▸ **Directions**
Only one span of the listing below should come back. It runs from the line with "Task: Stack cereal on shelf" through the line with "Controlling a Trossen", and each of its lines must be reproduced exactly.

▸ **Provided material**
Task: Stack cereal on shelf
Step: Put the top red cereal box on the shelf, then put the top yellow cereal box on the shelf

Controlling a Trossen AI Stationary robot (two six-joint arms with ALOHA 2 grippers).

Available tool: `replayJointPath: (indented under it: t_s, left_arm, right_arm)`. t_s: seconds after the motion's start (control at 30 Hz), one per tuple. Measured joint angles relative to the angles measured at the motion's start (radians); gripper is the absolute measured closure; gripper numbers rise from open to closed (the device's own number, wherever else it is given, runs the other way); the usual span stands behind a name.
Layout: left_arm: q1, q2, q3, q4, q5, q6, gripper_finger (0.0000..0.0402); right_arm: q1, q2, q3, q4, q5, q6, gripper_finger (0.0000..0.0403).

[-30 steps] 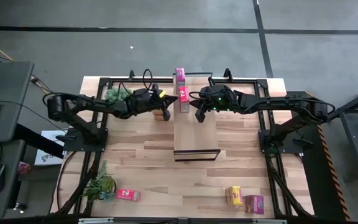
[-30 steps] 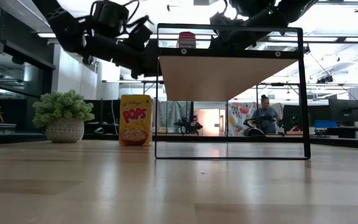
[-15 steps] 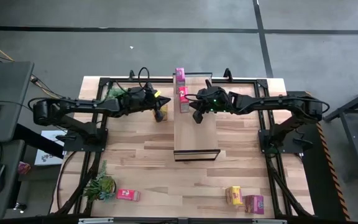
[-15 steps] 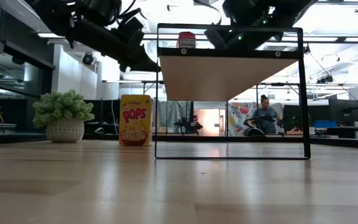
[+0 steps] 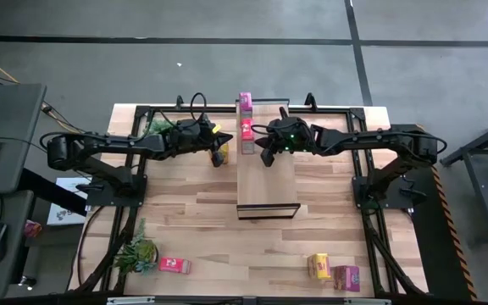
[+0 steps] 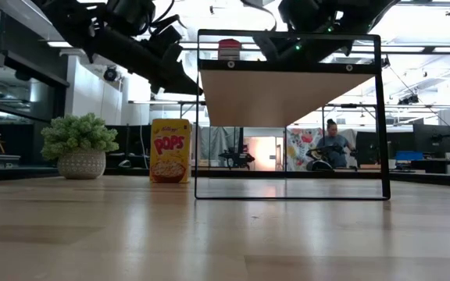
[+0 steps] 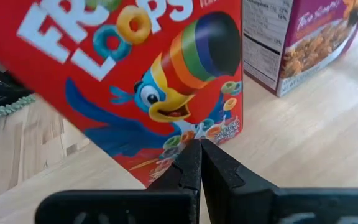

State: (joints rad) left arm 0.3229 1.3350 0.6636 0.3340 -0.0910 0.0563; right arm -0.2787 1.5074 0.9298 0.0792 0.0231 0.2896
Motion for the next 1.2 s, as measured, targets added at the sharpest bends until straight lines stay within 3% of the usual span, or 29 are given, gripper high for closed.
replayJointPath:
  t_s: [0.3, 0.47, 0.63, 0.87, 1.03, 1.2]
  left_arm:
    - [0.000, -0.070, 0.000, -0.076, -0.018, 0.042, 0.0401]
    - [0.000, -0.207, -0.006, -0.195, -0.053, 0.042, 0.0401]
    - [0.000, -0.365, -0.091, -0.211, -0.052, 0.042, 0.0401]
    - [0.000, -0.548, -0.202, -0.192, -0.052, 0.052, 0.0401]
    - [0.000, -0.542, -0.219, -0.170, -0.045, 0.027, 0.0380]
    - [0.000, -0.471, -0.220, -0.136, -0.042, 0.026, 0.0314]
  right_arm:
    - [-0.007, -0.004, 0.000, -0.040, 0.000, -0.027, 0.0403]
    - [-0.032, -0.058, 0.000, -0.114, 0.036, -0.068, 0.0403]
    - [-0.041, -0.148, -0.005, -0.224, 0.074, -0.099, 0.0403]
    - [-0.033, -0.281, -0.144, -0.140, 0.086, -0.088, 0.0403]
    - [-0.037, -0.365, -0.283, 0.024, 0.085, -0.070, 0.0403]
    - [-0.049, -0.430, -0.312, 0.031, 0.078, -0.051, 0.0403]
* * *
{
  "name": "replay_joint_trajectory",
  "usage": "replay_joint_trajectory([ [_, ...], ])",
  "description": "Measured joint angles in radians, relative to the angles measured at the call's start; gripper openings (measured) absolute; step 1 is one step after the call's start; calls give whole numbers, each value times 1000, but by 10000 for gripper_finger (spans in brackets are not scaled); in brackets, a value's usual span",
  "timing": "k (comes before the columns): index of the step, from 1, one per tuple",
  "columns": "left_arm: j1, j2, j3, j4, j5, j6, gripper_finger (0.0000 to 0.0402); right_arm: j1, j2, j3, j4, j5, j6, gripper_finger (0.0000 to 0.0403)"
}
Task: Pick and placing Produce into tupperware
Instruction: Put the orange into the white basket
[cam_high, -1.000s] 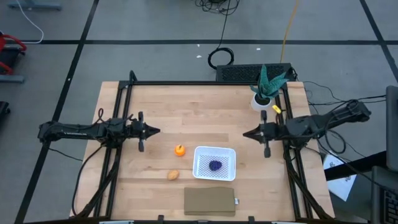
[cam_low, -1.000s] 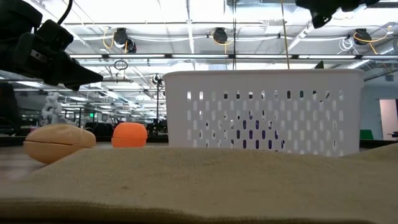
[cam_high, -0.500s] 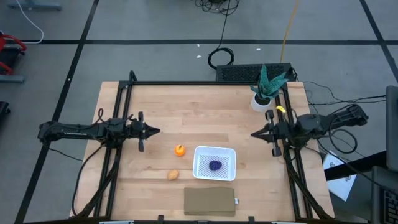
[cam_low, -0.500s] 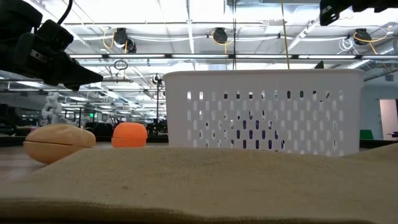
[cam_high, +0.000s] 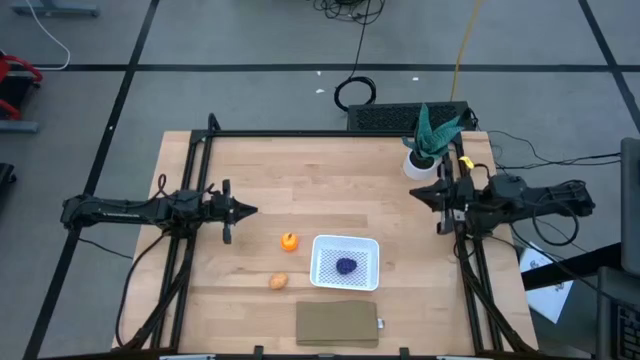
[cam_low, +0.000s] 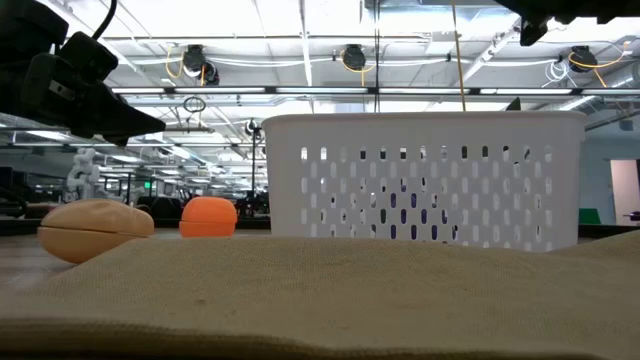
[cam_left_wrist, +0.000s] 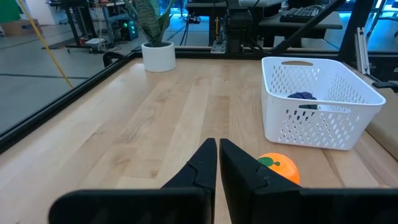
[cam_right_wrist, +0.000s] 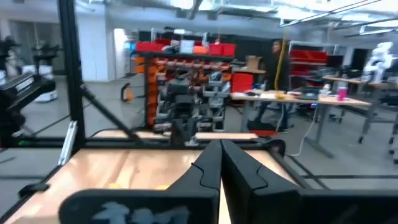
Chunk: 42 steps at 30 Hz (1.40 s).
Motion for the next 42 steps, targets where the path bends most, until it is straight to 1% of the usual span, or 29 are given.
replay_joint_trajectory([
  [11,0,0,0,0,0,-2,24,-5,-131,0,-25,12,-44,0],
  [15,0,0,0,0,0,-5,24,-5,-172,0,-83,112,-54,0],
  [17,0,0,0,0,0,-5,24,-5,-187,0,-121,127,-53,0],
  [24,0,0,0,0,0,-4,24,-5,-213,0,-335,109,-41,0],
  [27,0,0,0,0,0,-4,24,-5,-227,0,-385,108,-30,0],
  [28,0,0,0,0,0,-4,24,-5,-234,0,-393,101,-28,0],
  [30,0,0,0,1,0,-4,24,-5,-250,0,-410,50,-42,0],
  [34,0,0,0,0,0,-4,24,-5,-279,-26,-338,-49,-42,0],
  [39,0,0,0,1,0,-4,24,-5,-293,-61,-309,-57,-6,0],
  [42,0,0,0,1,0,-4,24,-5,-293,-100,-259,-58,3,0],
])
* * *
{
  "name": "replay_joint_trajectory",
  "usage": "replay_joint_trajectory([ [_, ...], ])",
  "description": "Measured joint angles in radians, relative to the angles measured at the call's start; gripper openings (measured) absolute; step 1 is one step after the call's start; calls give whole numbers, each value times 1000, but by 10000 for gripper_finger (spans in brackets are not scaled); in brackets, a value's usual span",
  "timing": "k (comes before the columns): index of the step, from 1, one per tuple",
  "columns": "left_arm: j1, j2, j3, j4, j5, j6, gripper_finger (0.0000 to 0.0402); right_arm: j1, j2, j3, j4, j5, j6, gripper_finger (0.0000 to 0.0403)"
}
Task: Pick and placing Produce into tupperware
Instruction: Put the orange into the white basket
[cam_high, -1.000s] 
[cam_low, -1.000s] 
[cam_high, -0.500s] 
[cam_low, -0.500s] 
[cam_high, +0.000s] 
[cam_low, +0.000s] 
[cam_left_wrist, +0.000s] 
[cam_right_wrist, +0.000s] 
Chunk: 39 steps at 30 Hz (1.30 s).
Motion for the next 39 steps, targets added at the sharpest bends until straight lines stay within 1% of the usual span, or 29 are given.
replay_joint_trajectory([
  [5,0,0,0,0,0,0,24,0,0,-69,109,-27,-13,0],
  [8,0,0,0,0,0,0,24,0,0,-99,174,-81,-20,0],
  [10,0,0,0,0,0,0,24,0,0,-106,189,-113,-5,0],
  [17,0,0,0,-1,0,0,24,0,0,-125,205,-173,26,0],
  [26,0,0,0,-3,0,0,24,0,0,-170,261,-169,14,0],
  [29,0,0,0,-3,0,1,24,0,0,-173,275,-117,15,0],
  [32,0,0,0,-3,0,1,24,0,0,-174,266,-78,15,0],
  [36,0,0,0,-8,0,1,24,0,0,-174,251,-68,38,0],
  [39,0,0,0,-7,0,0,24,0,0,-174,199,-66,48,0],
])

▸ **Result of this task**
Task: Stack cereal on shelf
Step: Put the top red cereal box on the shelf, then put the top yellow cereal box on the shelf

Controlling a Trossen AI Stationary robot (two six-joint arms with ALOHA 2 grippers).

What the exercise asked for is now done.